President Donald Trump has figured out how to have taxpayers pay to renovate his Trump National Doral Miami golf course, according to an analysis by MSNBC's Stephanie Ruhle.
"Before setting himself on fire on Ukraine yesterday, Mick Mulvaney came into the White House briefing room to break to the nation the fact the that the Trump Doral golf resort turns out to be -- in his estimation, organically, just sitting there -- the best possible place to have a G-7 Summit of world leaders," MSNBC's Brian Williams reported. "That was provision number one. There’s no better place that we can find. Number two was, the president will not profit from said G-7."
"You happen to disagree with Mulvaney on both counts. Why?" Williams asked.

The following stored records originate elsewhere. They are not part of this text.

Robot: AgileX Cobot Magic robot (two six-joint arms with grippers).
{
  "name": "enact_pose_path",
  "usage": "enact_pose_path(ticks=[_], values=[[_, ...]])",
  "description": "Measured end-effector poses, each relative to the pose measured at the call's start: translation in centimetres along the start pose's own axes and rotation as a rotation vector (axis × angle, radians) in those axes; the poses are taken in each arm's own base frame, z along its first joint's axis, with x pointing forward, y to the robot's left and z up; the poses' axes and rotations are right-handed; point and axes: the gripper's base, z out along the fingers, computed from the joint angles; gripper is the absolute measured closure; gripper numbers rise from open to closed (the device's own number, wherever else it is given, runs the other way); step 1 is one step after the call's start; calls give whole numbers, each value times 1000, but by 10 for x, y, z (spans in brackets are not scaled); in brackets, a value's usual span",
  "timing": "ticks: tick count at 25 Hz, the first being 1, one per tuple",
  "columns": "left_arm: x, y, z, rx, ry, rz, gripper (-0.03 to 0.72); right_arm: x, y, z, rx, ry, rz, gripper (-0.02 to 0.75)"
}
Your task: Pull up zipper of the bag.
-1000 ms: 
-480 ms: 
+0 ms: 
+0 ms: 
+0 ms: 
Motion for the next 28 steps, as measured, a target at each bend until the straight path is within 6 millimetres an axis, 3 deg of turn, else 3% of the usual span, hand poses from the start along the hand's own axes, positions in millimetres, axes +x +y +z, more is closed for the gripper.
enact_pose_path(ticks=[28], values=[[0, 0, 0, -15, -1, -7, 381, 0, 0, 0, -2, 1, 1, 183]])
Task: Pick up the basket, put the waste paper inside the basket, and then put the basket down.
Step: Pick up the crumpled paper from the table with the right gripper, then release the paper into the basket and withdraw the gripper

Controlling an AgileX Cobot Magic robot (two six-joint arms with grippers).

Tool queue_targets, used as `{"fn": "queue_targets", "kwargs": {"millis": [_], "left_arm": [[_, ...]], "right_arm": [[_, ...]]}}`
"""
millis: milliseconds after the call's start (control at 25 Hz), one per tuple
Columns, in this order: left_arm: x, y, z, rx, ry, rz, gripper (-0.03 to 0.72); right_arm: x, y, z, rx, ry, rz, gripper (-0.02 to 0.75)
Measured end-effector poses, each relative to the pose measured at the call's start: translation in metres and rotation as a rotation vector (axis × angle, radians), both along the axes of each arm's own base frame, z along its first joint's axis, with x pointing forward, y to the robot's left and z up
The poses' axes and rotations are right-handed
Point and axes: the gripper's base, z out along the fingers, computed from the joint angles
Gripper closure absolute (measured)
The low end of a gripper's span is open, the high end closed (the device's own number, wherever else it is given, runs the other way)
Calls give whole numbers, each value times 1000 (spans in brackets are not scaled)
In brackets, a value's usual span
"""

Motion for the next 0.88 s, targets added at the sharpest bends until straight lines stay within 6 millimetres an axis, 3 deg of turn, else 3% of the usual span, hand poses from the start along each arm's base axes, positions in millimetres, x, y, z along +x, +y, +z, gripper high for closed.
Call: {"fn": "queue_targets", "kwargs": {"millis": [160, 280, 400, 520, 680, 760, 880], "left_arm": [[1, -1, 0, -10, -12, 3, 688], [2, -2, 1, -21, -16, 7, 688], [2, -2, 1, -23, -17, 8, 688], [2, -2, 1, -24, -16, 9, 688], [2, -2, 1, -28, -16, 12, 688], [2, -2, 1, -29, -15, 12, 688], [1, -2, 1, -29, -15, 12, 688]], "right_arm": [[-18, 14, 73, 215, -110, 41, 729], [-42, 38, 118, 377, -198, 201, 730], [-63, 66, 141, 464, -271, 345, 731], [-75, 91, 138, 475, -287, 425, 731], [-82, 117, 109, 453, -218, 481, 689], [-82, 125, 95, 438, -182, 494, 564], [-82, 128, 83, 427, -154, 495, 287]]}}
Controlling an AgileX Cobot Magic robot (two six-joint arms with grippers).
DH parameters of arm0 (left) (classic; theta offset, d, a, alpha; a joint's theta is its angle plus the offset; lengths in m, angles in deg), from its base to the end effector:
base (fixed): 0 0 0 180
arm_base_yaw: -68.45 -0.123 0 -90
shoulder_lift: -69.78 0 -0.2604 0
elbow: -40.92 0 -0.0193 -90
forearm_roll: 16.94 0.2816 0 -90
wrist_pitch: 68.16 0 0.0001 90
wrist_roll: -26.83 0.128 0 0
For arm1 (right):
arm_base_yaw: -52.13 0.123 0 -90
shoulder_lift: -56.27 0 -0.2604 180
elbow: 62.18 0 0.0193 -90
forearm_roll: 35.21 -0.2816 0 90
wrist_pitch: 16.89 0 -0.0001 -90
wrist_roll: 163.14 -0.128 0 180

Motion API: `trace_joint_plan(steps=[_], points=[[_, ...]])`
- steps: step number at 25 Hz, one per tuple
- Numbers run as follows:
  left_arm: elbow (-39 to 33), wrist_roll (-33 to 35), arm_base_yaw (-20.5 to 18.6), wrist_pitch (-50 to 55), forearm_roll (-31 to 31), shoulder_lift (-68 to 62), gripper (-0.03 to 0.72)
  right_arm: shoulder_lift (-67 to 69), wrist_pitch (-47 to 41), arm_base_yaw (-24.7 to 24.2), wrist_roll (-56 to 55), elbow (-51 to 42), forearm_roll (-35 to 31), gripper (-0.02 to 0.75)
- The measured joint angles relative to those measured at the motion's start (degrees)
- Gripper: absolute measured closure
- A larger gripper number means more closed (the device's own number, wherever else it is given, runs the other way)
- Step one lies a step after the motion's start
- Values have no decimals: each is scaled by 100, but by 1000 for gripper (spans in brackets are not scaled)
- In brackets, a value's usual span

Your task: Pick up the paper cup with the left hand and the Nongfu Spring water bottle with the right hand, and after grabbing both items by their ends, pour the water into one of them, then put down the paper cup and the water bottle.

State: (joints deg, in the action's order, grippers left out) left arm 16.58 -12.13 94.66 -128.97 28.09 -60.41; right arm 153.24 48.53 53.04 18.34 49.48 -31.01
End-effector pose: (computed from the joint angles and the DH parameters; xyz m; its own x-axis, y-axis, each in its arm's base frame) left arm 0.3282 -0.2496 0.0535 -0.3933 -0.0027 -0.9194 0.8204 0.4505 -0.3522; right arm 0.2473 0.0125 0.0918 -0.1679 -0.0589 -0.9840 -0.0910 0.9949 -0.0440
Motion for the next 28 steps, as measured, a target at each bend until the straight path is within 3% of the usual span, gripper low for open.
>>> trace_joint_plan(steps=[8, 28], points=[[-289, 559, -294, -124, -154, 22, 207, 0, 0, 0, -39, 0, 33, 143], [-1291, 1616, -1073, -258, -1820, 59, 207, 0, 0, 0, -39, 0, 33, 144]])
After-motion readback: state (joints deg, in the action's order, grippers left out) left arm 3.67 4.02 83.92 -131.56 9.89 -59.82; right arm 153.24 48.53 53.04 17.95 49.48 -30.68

"I woke up this morning to calls from former administration officials and hotel developers that said, 'I can’t listen to this for one more minute.' For Mick Mulvaney to say the president is not going to profit, he’ll be doing this as cost -- what does “at cost” mean? In the month of June, you tell me, are you vacationing at a golf resort in Miami? Miami is absolutely dead in the month of June," Ruhle explained. "Costs are already sunk. The president and his business are paying a whole lot of money to keep that resort open and no one is staying at a golf resort in Miami in June. So they’re already losing money. Now the G-7 summit will take place there and they’ll make a whole lot of money."
"For Mulvaney to say the president is not going to be making money, he's doing it at cost, is absolutely disingenuous," she charged.

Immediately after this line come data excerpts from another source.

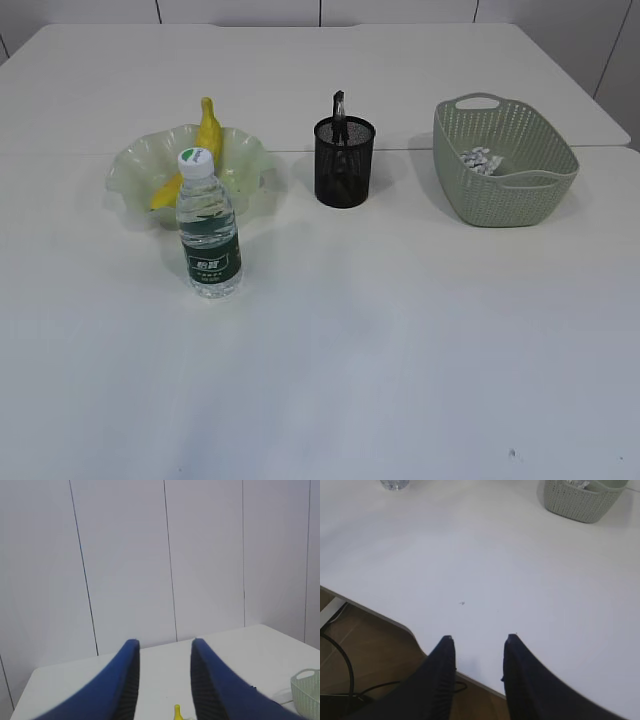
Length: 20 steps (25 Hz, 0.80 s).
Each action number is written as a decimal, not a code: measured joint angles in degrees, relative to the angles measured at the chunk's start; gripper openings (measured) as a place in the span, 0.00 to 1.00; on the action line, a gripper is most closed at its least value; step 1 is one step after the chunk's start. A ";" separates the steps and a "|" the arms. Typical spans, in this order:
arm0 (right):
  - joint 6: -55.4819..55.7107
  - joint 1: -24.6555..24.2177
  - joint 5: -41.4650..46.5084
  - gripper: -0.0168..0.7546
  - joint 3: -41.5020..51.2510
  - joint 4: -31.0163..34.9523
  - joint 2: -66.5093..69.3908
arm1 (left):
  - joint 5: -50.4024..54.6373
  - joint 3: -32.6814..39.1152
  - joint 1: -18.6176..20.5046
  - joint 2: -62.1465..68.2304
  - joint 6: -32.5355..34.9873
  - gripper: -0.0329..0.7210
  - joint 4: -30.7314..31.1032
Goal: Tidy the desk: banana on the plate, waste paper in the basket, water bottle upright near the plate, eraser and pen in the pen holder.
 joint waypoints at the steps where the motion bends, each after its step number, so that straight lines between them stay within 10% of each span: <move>1: 0.00 0.00 0.46 0.34 0.00 0.09 0.00 | 0.00 0.00 0.00 -0.04 0.00 0.36 0.00; 20: 2.33 0.00 -5.28 0.34 1.82 1.70 0.00 | 0.00 0.00 0.00 -0.46 0.00 0.36 0.13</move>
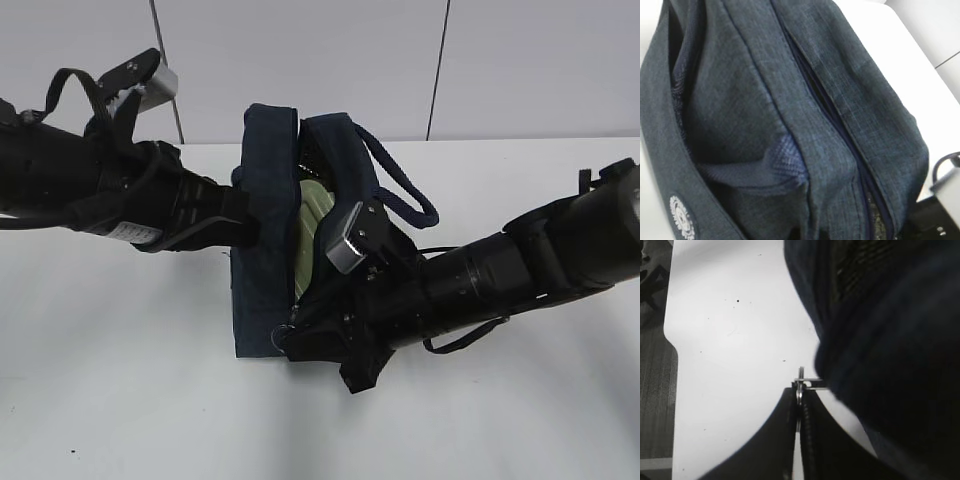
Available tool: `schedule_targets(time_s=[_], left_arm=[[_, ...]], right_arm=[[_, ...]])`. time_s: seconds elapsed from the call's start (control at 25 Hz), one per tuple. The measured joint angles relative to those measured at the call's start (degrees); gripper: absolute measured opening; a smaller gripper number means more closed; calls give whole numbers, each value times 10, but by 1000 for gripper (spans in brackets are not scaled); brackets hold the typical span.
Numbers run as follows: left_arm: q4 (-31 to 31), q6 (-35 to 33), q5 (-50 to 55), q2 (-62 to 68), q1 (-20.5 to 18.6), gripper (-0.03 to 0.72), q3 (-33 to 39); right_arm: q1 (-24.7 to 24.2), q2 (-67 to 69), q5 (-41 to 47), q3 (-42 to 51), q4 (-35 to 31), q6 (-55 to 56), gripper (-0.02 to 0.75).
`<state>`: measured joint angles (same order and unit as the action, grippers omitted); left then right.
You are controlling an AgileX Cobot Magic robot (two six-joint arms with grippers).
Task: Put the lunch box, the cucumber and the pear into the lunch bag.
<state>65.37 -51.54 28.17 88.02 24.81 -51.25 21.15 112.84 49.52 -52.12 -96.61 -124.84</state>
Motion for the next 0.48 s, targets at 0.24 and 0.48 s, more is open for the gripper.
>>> schedule_targets(time_s=[0.24, 0.48], left_arm=[[0, 0, -2, 0, 0, -13, 0], [2, 0, -2, 0, 0, -12, 0]], right_arm=[[0, -29, 0, 0, 23, 29, 6], [0, -60, -5, 0, 50, 50, 6]])
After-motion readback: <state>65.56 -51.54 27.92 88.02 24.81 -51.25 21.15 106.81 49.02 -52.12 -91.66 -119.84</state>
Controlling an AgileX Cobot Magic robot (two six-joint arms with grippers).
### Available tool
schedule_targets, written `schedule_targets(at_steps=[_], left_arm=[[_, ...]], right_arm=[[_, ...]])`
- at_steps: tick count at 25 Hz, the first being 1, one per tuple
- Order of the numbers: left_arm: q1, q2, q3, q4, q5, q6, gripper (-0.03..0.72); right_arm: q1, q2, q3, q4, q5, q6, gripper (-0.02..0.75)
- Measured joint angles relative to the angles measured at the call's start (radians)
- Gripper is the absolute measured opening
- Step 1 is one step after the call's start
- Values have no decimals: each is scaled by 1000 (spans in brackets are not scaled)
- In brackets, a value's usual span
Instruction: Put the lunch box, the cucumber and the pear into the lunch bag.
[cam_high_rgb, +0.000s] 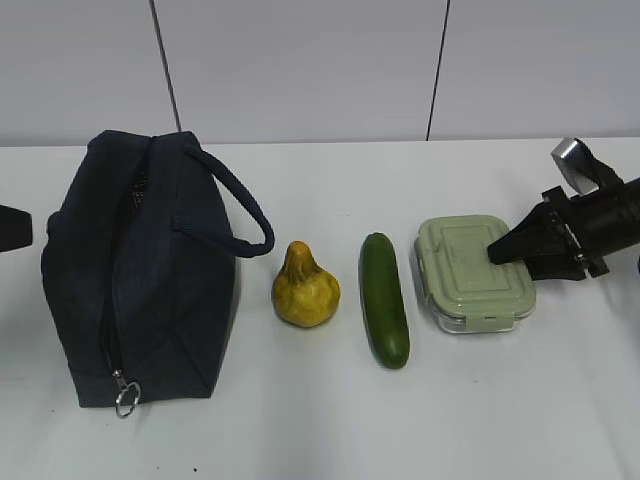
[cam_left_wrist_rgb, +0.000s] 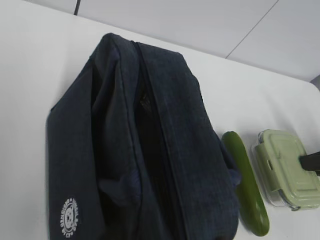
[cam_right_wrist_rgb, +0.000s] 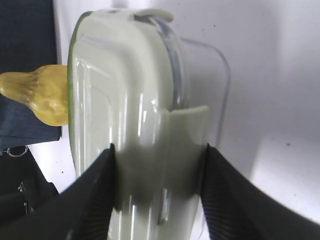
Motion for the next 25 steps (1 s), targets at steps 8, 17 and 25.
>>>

"And you believe taxpayers will end up footing some of the cost anyway?" Williams asked.
"Without a doubt," Ruhle replied.
"To say the G-7 is just for a couple of weeks, they’ll be making money then, a former administration official said to me, you will see this hotel packed for 50 to 100 nights if you figure in all the logistics, the advance teams, all the preparations, and the people who will need to stay there ahead of the summit," she reported.
"And then when the event is over, they’re going to have to put it back to normal. So when they put, for example, helipads down on the golf course, they need to be removed after. When they’re removed, guess what’s going to need to happen? Renovate that golf course -- paid for by taxpayers," Ruhle explained.